3 Ordinal logistic Regression

3.1 Ordinal logistic model

Let $y$ be an ordinal outcome variable with $J$ categories, ordered from 1 to J. We are defining $\Pr(y \leq j)$ to be the cumulative probability of $y$ less than or equal to a specific category $j$ for $j = 1, 2, \cdots J - 1$ and thus, $\Pr(y \leq J) = 1$ .

The odds of outcome being less than equal to a particular category will be:

$odds(y \leq j) = \dfrac{\Pr(y \leq j)}{\Pr(y > j)} \tt{ \ \ \ \ \ \ (3.1)}$ is defined for $j = 1, 2, \cdots J - 1$ . Since $\Pr(y \gt J) = 0$ the odds is undefined for the $J$ th category.

This generalization of odds is also called cumulative odds.

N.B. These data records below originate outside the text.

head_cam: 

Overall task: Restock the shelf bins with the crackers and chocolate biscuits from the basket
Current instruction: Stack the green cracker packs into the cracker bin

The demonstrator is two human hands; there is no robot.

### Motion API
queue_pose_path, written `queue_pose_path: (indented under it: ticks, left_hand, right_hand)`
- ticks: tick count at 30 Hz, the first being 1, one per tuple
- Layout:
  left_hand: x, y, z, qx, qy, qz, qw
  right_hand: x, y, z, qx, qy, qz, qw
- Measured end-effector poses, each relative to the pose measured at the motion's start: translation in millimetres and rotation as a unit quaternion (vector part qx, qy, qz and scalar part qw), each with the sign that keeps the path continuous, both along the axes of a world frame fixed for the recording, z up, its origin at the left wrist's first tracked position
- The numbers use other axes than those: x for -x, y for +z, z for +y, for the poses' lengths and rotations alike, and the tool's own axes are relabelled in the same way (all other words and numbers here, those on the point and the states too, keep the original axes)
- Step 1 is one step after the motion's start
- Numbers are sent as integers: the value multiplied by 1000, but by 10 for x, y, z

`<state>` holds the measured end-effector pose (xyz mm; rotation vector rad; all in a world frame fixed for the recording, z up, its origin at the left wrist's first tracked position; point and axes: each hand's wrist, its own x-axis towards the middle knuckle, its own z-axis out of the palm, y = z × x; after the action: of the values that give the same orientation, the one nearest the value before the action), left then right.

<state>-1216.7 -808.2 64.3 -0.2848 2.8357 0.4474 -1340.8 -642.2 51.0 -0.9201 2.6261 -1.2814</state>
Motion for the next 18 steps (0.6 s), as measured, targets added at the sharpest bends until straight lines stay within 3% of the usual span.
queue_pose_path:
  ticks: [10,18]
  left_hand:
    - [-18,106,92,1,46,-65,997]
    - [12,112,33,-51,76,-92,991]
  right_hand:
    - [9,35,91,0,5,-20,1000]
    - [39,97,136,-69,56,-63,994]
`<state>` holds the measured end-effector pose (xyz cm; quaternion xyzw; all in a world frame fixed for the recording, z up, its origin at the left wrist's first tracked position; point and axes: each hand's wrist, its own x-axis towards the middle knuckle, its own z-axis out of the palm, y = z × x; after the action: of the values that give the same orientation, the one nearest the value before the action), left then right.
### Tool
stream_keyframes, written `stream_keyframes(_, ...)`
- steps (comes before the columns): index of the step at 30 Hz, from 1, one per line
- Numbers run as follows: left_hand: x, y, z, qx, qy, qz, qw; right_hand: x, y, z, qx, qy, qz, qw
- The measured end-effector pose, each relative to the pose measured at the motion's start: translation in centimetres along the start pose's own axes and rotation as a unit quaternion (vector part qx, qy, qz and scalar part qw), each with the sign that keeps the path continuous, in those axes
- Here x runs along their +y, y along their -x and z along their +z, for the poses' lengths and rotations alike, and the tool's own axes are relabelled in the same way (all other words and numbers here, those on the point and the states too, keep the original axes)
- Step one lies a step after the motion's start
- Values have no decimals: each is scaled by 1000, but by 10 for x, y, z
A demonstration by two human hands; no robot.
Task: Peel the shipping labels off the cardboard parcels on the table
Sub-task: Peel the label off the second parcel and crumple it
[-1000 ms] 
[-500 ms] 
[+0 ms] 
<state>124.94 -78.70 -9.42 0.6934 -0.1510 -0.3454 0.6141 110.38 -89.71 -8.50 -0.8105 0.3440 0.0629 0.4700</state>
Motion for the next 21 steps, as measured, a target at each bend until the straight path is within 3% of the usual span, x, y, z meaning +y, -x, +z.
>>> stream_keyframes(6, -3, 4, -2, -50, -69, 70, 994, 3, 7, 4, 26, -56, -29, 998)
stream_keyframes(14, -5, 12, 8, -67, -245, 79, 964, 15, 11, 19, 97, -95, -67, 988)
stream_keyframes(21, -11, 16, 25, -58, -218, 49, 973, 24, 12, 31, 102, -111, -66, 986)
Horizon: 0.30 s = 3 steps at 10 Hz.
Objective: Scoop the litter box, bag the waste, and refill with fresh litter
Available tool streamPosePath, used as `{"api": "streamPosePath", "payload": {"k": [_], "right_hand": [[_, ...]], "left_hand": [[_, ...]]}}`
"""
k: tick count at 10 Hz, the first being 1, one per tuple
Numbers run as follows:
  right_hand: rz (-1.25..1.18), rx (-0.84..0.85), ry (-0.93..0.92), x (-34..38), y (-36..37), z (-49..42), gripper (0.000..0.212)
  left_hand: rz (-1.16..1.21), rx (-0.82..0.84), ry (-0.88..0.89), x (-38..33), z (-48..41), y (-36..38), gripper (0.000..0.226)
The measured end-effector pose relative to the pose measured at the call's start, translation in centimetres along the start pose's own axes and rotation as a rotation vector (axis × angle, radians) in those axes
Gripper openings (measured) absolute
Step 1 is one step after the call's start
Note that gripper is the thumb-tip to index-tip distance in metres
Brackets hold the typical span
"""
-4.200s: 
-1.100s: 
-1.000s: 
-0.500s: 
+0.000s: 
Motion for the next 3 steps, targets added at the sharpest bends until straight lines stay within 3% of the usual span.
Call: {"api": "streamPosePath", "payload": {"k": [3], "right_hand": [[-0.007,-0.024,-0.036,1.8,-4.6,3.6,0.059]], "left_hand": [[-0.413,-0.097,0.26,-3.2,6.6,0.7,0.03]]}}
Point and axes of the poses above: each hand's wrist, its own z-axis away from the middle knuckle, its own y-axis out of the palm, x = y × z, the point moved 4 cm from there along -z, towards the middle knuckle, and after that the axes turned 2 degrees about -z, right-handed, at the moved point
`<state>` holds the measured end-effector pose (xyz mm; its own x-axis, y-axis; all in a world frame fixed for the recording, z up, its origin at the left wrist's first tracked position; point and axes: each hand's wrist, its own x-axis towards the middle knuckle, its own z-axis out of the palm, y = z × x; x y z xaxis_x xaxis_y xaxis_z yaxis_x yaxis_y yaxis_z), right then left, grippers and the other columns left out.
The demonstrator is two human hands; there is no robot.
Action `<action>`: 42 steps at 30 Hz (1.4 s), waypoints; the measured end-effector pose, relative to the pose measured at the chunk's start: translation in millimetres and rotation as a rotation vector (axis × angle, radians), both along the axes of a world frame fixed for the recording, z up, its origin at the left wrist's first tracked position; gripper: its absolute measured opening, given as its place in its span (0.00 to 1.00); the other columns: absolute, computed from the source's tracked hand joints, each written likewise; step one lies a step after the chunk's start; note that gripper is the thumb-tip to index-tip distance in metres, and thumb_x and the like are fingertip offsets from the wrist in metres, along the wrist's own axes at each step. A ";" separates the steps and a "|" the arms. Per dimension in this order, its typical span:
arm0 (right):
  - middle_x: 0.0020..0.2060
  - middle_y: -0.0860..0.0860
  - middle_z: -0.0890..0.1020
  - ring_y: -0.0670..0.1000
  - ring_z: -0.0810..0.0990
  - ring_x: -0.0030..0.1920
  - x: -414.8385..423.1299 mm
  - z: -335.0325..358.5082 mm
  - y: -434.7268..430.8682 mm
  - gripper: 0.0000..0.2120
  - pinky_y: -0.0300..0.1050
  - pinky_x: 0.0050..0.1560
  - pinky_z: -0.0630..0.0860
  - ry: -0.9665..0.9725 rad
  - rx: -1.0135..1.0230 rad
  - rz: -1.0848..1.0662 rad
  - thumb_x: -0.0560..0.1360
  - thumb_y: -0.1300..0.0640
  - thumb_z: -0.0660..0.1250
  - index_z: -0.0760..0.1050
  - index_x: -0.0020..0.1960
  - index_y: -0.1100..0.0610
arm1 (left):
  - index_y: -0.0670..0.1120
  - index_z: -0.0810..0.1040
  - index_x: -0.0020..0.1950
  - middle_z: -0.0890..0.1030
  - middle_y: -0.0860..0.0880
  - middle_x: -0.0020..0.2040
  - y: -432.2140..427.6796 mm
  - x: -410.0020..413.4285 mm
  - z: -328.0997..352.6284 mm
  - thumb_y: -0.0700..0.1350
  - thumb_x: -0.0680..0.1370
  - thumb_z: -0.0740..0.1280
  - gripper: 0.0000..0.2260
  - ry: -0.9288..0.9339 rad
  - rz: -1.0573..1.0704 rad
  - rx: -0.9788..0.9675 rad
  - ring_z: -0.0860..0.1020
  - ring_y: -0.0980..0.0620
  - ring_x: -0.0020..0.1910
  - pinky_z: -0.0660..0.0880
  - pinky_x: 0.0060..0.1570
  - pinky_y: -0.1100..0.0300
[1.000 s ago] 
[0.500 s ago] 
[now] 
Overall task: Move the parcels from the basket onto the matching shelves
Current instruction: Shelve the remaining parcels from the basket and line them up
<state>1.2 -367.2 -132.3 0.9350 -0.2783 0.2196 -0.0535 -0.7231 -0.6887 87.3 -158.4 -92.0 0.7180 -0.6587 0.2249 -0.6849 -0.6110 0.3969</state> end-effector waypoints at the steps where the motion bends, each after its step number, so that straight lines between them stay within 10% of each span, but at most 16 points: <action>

The ordinal logistic regression model can be defined as

$\text{logit} (\Pr(y \le j|x_1, x_2, \cdots, x_p)) =\log\left(\dfrac{\Pr(y \leq j|x_1, x_2, \cdots, x_p)}{\Pr(y > j|x_1, x_2, \cdots, x_p)}\right)= \beta_{0j} + \beta_{1j}x_1 + \cdots + \beta_{pj} x_p\tt{ \ \ \ \ \ \ (3.2)}$

With the parallel lines assumption (proportional odds assumption), the intercepts are different for each category but the slopes are assumed to be constant across categories, which simplifies the equation above to

$\text{logit} (\Pr(y \le j|x_1, x_2, \cdots, x_p)) =\log\left(\dfrac{\Pr(y \leq j|x_1, x_2, \cdots, x_p)}{\Pr(y > j|x_1, x_2, \cdots, x_p)}\right)= \beta_{0j} + \beta_{1}x_1 + \cdots + \beta_{p} x_p \tt{ \ \ \ \ \ \ (3.3)}$

The above model is also called cumulative link model.
In R we use package ordinal and function clm.

clm(formula, scale, nominal, data, weights, start, subset, doFit = TRUE, na.action, contrasts, model = TRUE, control=list(), link = c("logit", "probit", "cloglog", "loglog", "cauchit", "Aranda-Ordaz", "log-gamma"), threshold = c("flexible", "symmetric", "symmetric2", "equidistant"), ...)

We can also use function polr from package MASS to estimate this model. In clm also polr (and also in Stata, ologit) the ordinal logistic regression model is parameterized as

$logit (P(y \le j)) = \beta_{j0} - \eta_{1}x_1 - \cdots - \eta_{p} x_p$ and will return $\eta_i = -\beta_i$ .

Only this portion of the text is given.